* _What is being asked_:
Your answer should be every line with the word "camera", copied from the data below.

* _Recorded information_:

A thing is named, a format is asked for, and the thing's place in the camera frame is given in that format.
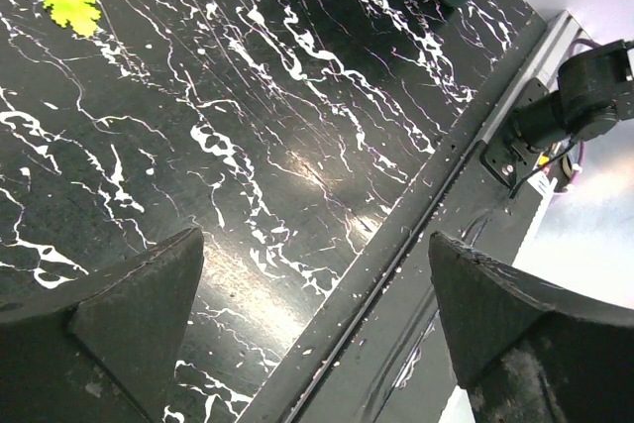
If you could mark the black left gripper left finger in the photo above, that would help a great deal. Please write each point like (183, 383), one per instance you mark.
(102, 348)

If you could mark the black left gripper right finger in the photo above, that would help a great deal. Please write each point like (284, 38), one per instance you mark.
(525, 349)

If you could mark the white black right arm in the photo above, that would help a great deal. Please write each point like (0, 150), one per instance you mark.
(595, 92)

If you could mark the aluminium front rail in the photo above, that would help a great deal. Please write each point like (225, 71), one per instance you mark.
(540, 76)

---

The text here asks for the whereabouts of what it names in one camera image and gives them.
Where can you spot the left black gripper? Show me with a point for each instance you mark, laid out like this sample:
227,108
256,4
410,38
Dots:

* _Output for this exercise_:
A thing is named, a format is asked for, and the thing's place in the camera frame is given in that format.
The text here asks for the whereabouts of what it names in one camera image and gives them.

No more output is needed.